Boeing is scheduled to deliver all 18 new tankers to the Air Force by October in order to meet longstanding contract terms and to avoid further penalty payments for missing deadlines. Boeing already has swallowed about $2 billion in after-tax charges on the fixed-price contract.

Aviation Week cited Air Force spokeswoman Capt. Emily Grabowski:

The Air Force will continue to work with Boeing to develop schedule mitigations, where appropriate, to expedite the program. These potential delays will not result in additional program cost to the taxpayer.

The stubborn problem the company faces is the tendency of the rigid boom on the KC-46A to scrape the surface of the aircraft being refueled. This is a serious issue for stealth planes because it damages the coating that gives the aircraft their stealth capabilities.

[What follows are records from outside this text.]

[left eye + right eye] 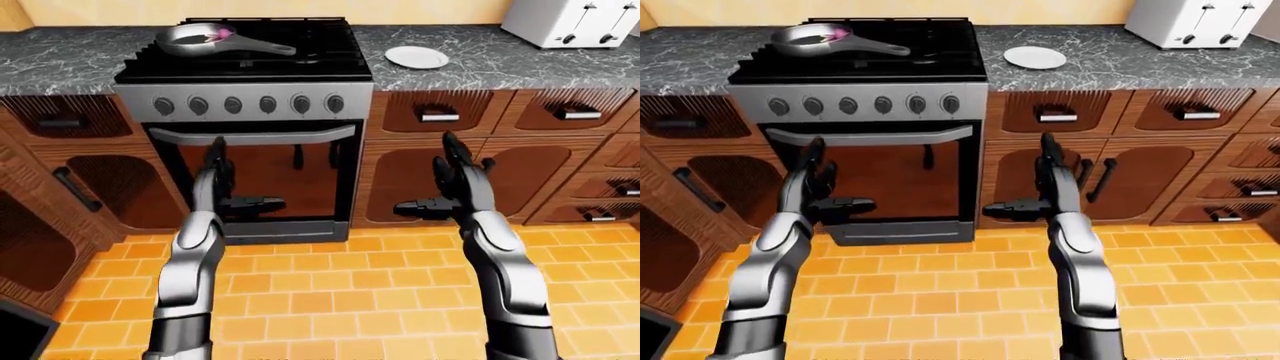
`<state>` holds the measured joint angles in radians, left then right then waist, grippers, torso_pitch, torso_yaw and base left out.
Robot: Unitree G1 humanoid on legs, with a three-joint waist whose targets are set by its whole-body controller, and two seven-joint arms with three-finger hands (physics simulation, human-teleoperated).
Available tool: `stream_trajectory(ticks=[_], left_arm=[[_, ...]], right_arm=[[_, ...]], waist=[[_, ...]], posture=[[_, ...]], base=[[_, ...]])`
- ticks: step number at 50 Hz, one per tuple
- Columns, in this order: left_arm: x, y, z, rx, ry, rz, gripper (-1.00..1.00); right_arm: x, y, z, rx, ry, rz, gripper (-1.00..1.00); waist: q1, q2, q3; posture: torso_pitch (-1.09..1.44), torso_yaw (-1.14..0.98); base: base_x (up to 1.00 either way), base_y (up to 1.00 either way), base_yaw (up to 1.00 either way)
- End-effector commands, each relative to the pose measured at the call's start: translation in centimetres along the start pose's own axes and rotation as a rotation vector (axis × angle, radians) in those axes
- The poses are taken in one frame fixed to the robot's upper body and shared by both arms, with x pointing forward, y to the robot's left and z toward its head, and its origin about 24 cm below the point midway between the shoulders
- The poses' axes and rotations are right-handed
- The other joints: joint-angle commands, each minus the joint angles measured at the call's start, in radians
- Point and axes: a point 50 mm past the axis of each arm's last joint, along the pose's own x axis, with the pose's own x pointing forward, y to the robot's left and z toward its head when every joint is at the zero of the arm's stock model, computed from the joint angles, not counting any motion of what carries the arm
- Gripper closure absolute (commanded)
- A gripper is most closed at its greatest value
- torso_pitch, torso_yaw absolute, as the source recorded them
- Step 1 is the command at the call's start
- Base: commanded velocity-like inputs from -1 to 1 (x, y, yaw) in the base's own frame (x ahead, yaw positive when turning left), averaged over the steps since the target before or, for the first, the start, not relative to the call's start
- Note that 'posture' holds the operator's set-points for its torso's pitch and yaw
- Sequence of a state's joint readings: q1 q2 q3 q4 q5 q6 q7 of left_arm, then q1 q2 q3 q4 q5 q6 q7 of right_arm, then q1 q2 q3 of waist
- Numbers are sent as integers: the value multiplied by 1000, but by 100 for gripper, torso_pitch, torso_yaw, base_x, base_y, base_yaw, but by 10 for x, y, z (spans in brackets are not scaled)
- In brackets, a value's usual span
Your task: Pick the beet from the pan and place it on the plate.
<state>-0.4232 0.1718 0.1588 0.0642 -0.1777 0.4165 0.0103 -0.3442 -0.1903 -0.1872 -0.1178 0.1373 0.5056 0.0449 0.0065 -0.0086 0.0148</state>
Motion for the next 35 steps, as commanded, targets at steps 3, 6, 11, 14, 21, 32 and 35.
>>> stream_trajectory(ticks=[3, 6, 11, 14, 21, 32, 35], left_arm=[[7, 0, 32, 12, -114, -13, -100], [11, 3, 41, 9, -120, -16, -100], [14, 5, 49, 13, -127, -28, -100], [15, 6, 52, 9, -127, -30, -100], [25, 12, 68, 20, -144, -15, -100], [34, 30, 106, -12, -189, 37, -100], [36, 35, 114, -15, -196, 46, -100]], right_arm=[[5, -9, 37, -15, -124, -9, -100], [7, -13, 46, -17, -142, -18, -100], [10, -16, 62, -11, -160, -9, -100], [11, -18, 70, -5, -166, -13, -100], [16, -26, 89, -17, -178, -31, -100], [21, -37, 114, 12, -186, -39, -100], [22, -38, 119, 15, -193, -39, -100]], waist=[[0, -1, -25], [1, 0, -23], [0, -2, -23], [0, -2, -24], [1, -4, -24], [2, -4, -21], [1, -3, -17]], posture=[[0, 0], [0, 0], [0, 0], [0, 0], [0, 0], [0, 0], [0, 0]], base=[[0, 0, 0], [0, 0, 0], [0, 0, 0], [0, 0, 0], [0, 0, 0], [0, 0, 0], [0, 0, 0]])
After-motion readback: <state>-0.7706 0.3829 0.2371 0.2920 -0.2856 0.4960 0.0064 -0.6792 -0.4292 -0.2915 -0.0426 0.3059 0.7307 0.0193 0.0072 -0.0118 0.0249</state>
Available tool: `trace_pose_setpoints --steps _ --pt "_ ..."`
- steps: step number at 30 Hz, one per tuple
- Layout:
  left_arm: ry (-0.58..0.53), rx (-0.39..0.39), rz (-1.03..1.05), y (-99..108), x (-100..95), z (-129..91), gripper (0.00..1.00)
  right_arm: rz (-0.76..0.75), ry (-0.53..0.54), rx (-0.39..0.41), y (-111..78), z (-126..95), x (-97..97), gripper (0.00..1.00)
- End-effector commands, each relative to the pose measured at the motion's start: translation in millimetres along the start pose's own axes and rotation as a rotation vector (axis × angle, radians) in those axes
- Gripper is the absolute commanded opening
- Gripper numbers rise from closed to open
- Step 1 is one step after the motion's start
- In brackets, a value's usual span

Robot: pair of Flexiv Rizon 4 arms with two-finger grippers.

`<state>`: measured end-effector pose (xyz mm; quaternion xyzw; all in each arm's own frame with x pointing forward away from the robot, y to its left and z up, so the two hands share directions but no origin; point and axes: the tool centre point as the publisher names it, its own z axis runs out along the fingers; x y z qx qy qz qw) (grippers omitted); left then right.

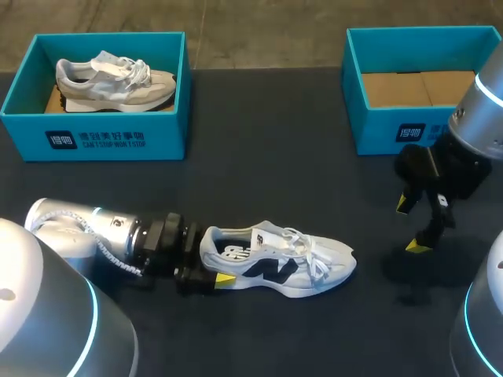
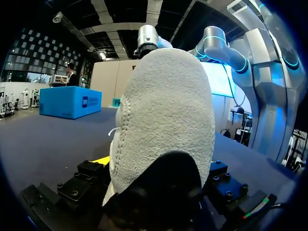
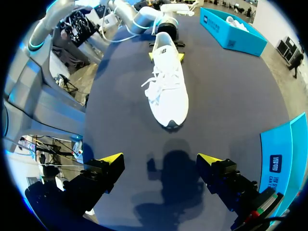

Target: Take the shoe out of the shoebox, open the shoe tongue, remove and reinsert the insole, then place the shoe into the shoebox

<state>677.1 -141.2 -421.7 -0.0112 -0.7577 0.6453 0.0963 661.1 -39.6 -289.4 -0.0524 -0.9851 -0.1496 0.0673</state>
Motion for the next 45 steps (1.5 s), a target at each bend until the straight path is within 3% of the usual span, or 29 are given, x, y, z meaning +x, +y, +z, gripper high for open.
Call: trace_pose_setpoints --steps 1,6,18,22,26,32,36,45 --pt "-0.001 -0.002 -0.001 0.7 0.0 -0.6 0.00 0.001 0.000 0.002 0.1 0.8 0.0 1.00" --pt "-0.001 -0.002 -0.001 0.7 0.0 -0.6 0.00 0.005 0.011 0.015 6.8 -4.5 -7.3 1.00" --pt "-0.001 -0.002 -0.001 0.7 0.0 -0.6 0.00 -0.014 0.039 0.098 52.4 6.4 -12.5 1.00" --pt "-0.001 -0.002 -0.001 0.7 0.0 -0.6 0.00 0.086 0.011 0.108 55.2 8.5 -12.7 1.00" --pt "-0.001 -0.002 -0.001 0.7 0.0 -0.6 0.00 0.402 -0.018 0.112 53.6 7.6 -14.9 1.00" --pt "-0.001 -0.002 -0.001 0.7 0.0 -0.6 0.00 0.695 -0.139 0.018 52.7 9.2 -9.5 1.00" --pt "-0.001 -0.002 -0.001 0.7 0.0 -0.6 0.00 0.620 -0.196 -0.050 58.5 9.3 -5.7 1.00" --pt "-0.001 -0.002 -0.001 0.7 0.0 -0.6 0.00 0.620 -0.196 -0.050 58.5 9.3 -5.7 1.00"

Two less significant issues with the tanker are an electrical problem that could cause a fire when the plane is refueling and a software issue that cause a problem when the refueling boom is disconnected from the receiving aircraft.

A Boeing spokesman said:

While there is always risk on any development program, we’re relying on our partnership with the Air Force to help mitigate those risks, complete KC-46 testing and deliver 18 game-changing tankers to them as quickly as possible.

Using the word “quickly” to describe anything related to the new tanker is almost humorous. The Pentagon’s first try at getting a new tanker began in 2000 and a contract was awarded to Boeing in 2004. The $35 billion award would have replaced 179 Boeing 707-based tankers built from the original contract awarded during the Eisenhower administration. A bribery scandal involving Boeing executives resulted in cancellation of the contract and a new round of bidding.

The contract was re-awarded in 2008, this time to Northrup Grumman, which had partnered with Airbus to build the planes at the European maker’s Alabama plant on a modified version of the Airbus 330 passenger plane. That contract too was canceled when the Government Accountability Office found irregularities in the way the decision was made.

The bidding was opened a third time in 2009 and again awarded to Boeing in 2011. The cost had ballooned to $51.7 billion and the deadline for delivery of the first 18 planes was set for August of 2017. And so it goes.

Boeing stock traded down about 1.7% at $344.10 in Wednesday’s premarket session, after closing down 1.3% on Tuesday at $348.92.